村上春樹 アンダーグラウンド
1995年3月20日の朝に起きた地下鉄サリン事件。
「アンダーグラウンド」は、村上春樹さんがサリン事件の関係者62人にインタビューを重ね、著した書き下ろしノンフィクションである。
1996年ほぼ一年間をかけインタヴューを行い、村上春樹さんはマッキントッシュ6310を使用してこのノンフィクションをオーガナイズした。
刊行された1997年当時、ボクはハードカヴァーのこの労作を購入し読んでいる。
再読したいと書庫を探したけれど、みつからなかった。村上春樹さんの本を大切にするあまり、どこかにまとめて仕舞ったらしい。
昨日はお休みだったので、平日の街を散歩した。
ふらっと入ったBOOK OFFで、村上春樹さんの書棚をのぞいた。
そこに講談社文庫になった「アンダーグラウンド」があった。
1999年に933円(税別)の「アンダーグラウンド」は、2013年、105円となって、ボクのものになった。
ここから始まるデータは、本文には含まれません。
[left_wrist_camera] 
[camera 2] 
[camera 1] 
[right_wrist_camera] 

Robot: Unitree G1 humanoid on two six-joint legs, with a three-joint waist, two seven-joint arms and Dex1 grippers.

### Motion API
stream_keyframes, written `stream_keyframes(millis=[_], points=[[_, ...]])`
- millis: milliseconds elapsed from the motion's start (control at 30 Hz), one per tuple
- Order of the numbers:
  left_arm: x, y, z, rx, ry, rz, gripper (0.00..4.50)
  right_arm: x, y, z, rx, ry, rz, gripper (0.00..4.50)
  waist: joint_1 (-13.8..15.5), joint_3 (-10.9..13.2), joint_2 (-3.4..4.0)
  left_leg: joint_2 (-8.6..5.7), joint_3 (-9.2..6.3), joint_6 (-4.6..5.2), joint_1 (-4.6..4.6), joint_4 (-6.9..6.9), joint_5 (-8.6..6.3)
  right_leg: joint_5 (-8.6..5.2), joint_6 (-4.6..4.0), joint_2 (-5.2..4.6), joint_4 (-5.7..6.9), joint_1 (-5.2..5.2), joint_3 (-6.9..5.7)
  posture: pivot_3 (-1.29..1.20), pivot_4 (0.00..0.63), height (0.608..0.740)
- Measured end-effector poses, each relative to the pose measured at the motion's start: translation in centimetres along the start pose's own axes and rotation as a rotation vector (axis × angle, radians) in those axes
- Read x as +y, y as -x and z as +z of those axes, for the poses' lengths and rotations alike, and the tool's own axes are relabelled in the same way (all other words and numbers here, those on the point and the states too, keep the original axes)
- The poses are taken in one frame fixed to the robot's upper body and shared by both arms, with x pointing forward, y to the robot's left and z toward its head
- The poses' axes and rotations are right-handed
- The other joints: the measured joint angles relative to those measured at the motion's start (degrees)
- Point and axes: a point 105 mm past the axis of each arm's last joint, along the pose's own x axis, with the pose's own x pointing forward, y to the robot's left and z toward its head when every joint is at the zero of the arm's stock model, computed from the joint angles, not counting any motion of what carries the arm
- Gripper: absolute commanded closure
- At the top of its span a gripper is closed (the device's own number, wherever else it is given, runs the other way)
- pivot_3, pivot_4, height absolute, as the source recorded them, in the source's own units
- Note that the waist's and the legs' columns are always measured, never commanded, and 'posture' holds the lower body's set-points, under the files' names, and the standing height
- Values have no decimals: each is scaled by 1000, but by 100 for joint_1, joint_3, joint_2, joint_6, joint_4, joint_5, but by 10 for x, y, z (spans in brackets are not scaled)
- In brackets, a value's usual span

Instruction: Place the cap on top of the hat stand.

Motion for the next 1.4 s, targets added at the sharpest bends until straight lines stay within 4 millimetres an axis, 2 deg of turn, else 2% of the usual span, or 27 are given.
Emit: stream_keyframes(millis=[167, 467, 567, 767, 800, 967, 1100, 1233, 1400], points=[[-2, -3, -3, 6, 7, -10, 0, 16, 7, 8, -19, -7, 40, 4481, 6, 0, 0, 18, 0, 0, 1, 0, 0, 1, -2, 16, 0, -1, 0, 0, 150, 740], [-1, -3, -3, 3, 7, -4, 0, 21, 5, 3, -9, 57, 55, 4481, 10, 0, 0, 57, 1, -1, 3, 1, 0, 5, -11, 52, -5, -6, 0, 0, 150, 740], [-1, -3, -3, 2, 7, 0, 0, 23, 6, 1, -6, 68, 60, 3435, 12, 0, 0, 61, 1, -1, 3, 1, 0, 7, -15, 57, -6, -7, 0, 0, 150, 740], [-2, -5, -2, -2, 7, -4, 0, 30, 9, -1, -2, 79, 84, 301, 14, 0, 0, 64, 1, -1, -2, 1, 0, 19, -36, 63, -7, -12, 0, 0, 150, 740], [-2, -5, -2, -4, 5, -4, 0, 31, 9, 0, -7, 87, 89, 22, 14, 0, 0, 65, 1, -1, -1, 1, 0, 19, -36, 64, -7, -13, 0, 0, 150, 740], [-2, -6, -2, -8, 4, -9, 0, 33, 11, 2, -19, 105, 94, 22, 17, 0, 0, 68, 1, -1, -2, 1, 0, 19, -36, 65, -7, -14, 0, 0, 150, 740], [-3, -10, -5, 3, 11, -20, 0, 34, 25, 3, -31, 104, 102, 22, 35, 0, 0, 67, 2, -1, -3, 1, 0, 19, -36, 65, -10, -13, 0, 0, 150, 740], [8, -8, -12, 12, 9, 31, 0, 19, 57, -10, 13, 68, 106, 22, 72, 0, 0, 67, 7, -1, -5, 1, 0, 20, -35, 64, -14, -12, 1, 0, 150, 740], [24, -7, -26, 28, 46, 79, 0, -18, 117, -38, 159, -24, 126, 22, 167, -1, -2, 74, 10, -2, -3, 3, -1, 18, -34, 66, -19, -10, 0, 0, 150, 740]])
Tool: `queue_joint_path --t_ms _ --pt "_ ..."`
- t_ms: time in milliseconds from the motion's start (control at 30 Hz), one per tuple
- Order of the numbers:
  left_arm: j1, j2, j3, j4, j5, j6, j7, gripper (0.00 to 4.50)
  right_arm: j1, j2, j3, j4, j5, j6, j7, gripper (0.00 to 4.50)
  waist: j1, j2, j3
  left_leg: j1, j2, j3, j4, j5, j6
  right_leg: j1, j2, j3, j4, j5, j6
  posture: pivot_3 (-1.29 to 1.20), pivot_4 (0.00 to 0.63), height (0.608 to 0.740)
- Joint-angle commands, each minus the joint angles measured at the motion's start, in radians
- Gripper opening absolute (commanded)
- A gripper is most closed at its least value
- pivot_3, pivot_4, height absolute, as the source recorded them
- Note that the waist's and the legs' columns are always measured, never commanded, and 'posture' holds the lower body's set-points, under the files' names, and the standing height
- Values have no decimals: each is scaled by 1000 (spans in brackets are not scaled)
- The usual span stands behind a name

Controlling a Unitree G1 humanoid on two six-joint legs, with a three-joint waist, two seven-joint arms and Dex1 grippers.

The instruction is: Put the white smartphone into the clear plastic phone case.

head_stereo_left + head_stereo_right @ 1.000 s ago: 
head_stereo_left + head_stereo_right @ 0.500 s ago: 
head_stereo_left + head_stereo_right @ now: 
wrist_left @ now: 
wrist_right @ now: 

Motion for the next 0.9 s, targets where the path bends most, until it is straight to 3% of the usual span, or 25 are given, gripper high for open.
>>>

777頁の文庫の厚みは、ペーパーバックのようなパッケージ感だった。
4月12日に村上春樹さんの最新小説がでる。
「色彩を持たない多崎つくると、彼の巡礼の年」
その小説を読む前に、この「アンダーグラウンド」を読みたかったのは、何故だろう?
この日本のリアリティと向き合った作家の営みを確認しておきたかったからかもしれない。
1995年3月20日、あなたはどうしていたのか?
それを問いたくなる。
生々しい歴史的記憶。
ボクは長男の幼稚園の卒園式に朝出ていた。
それからTokyoのオフィスに向かう予定だった。
早いお昼を自宅で済まそうと帰宅し、ざる蕎麦を食べていた時に、TVのニュースで事件を知った。
当時ボクは霞ヶ関にある官庁を担当していた。
長男の幼稚園の卒園式がなければ、霞ヶ関に向かうために地下鉄に乗っていた可能性もあった。
しかし歴史に、もしもはない。
けれど謎は残った。
あの事件は、ボクにとって、日本にとって何であったのか?
今でもなおひっかかる命題。
村上春樹さんが残した関係者の証言は、今もなお、いや時を経てさらに価値を増し、ボクに迫ってくる。
私たちの日常と、それを脅かす何か。
文字のもつチカラ。
この「アンダーグラウンド」を読み終えて、ボクは、村上さんの最新作に臨もう。